Ginsenosides are the main active ingredients in ginseng and have recently been reported to have beneficial effects on the CNS. Ocotillol is a derivate of pseudoginsenoside-F11, which is an ocotillol-type ginsenoside found in American ginseng. We examined the effects of ocotillol (a) on neuronal activity of projection neurons, mitral cells (MC), in a mouse olfactory bulb brain slice preparation using whole-cell patch-clamp recording, and (b) on animal behavior by measuring locomotor activity of mice in vivo. Ocotillol displayed an excitatory effect on spontaneous action potential firing and depolarized the membrane potential of MCs. The effect was concentration-dependent, with an EC(50) of 4 μM. In the presence of blockers of ionotropic glutamatergic and GABAergic synaptic transmission (6-cyano-7-nitroquinoxaline-2,3-dione [CNQX], 10 μM; D-AP5, 50 μM; gabazine, 5 μM), the excitatory effect of ocotillol on firing was abolished.

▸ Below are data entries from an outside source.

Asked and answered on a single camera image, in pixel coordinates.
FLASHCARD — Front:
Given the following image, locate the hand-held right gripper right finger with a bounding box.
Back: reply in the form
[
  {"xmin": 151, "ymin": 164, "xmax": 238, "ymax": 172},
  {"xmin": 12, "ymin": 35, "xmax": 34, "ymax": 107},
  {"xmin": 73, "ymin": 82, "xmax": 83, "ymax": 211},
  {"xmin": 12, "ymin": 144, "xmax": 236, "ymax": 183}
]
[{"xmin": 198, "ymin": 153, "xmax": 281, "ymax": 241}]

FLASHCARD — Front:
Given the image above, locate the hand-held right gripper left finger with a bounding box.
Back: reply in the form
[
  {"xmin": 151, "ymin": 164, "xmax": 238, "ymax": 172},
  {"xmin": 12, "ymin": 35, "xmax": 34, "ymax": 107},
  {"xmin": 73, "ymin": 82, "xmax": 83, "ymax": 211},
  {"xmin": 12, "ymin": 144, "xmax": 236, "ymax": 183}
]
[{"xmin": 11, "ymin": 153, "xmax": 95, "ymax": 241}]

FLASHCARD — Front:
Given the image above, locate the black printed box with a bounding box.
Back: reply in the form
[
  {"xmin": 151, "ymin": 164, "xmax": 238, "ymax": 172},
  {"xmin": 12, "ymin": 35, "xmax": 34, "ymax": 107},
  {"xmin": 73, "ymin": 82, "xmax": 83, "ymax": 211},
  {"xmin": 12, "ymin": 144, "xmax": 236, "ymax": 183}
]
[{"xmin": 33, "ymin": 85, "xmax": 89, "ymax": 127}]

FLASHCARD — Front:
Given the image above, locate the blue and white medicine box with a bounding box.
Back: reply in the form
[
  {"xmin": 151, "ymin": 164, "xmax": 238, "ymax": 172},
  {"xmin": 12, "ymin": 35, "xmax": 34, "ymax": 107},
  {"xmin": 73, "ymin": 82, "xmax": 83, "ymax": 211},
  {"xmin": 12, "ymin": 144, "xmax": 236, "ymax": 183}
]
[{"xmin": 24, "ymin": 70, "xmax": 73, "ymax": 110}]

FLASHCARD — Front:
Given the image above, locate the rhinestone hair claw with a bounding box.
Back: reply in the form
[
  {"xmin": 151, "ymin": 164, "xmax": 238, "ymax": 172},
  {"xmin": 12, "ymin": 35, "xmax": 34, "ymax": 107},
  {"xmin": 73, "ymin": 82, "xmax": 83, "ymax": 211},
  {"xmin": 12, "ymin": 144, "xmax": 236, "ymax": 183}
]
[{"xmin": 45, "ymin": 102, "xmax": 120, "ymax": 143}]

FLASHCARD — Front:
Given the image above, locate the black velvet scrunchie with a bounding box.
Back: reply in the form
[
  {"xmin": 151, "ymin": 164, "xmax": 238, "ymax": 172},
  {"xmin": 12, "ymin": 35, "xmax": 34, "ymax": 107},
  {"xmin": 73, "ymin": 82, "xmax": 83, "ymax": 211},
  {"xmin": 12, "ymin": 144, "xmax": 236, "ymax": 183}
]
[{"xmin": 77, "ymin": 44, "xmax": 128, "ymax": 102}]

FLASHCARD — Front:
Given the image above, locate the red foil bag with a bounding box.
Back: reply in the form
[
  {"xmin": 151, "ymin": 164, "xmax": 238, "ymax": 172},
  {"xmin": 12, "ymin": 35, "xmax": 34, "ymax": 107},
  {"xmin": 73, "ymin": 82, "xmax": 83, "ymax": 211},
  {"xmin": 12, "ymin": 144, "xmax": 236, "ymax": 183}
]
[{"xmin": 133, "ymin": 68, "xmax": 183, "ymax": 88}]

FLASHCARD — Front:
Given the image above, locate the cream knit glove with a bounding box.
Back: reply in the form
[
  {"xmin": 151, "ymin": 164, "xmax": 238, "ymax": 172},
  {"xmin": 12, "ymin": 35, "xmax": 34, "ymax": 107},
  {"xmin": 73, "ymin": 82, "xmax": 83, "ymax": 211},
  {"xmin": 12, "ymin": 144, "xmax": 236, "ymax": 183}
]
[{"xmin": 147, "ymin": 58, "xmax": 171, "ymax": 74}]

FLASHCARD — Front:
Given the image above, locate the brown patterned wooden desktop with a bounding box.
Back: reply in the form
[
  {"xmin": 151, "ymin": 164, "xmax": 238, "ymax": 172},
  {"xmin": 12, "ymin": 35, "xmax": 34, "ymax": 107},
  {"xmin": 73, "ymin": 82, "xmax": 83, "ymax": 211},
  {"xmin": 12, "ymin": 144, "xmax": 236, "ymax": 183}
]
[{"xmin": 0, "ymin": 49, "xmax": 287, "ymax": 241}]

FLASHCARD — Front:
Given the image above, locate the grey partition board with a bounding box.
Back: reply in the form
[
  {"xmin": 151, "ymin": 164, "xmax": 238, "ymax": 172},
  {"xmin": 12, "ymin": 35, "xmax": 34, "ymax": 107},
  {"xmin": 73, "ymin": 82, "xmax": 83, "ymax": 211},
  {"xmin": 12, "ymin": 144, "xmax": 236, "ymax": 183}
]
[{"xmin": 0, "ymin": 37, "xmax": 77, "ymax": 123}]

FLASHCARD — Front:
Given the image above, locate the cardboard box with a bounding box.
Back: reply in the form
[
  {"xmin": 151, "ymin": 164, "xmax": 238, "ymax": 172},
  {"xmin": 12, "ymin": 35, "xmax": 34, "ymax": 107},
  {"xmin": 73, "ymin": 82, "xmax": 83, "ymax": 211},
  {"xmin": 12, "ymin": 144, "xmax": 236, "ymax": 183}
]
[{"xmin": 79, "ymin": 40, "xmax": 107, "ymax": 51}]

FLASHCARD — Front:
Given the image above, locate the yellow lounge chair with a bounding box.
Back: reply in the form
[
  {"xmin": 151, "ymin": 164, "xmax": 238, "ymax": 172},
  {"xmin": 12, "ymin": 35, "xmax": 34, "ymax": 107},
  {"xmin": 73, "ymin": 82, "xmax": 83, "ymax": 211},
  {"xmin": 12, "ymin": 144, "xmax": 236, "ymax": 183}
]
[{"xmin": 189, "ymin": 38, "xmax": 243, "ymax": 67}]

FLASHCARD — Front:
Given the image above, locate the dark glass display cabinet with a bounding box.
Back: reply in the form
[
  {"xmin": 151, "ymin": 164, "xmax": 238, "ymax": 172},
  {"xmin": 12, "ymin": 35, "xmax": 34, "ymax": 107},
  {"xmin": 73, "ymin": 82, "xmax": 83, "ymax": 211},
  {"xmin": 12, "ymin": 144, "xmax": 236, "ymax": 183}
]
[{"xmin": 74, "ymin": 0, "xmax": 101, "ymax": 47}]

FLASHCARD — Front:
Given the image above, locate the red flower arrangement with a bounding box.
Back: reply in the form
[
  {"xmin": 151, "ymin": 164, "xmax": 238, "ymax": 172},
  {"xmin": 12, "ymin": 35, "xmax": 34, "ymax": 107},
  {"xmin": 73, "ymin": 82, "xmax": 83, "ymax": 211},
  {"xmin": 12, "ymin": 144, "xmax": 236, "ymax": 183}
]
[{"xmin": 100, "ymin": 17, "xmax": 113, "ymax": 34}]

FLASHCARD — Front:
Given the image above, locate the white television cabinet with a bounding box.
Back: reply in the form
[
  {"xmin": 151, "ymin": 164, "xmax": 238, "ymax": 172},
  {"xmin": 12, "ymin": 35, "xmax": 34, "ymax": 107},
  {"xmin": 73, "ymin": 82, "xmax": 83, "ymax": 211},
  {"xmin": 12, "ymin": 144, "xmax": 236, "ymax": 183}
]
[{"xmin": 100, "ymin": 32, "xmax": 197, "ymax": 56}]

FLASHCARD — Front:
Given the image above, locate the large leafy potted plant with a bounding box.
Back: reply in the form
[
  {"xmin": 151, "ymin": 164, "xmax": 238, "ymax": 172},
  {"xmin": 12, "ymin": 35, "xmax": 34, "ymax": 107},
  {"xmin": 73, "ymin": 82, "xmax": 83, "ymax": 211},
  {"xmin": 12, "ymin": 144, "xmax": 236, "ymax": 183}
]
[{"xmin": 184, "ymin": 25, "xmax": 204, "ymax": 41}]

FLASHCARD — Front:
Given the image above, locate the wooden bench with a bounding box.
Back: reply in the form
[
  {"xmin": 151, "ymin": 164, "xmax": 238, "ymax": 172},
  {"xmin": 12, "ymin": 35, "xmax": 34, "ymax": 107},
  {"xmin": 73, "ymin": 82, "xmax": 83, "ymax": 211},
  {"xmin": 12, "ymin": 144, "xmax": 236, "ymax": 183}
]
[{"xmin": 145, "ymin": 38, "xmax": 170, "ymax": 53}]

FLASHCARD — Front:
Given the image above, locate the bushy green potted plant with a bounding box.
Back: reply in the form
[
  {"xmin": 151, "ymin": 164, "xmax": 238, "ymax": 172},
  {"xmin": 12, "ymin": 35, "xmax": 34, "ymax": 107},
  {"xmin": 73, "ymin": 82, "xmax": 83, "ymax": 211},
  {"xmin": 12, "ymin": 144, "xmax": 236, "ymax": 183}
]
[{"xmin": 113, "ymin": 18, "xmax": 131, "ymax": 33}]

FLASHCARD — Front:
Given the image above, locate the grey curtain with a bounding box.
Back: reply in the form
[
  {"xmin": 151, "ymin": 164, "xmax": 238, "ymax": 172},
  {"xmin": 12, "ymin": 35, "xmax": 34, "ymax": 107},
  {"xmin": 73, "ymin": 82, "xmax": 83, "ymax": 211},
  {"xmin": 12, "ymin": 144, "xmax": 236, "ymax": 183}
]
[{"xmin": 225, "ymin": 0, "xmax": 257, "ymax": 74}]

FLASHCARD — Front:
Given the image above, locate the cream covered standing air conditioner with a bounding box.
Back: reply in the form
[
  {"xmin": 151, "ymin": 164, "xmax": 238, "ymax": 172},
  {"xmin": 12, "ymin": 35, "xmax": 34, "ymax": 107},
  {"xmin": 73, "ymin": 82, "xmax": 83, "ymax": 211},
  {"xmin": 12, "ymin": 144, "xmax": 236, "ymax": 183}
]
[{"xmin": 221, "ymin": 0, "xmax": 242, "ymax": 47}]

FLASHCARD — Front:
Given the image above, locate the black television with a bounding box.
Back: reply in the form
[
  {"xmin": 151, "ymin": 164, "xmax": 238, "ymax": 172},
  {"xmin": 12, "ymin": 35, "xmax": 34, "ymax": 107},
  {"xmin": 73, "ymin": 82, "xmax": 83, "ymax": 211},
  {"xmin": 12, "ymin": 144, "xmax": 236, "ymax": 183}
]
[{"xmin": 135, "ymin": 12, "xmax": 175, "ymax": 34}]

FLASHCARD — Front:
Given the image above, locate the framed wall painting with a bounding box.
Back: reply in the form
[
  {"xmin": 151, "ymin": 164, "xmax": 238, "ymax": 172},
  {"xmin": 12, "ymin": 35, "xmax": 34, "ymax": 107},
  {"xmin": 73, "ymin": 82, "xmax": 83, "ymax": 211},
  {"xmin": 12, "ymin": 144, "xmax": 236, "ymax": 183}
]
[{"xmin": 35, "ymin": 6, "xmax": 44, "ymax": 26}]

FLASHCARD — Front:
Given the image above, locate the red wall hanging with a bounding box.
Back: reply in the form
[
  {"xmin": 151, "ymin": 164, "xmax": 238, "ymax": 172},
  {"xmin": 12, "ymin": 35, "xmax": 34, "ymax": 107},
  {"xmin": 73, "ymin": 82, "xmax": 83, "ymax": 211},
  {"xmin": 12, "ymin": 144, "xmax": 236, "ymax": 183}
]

Further experiments showed that the ocotillol-induced neuronal excitation persisted in the presence of GABA(A) receptor antagonist gabazine but was eliminated by applying AMPA/kainate receptor antagonist CNQX and N-methyl-d-aspartate (NMDA) receptor antagonist D-AP5, suggesting that ionotropic glutamate transmission was involved in mediating the effects of ocotillol. Bath application of ocotillol evoked an inward current as well as an increased frequency of spontaneous glutamatergic excitatory postsynaptic currents (EPSCs). Both the inward current and sEPSCs could be blocked by ionotropic glutamate receptor antagonists CNQX and D-AP5. These results indicate that the excitatory action of ocotillol on MCs was mediated by enhanced glutamate release. Behavioral experiments demonstrated that ocotillol increased locomotor activities of mice. Our results suggest that ocotillol-evoked neuronal excitability was mediated by increased release of glutamate, which may be responsible for the increased spontaneous locomotor activities in vivo.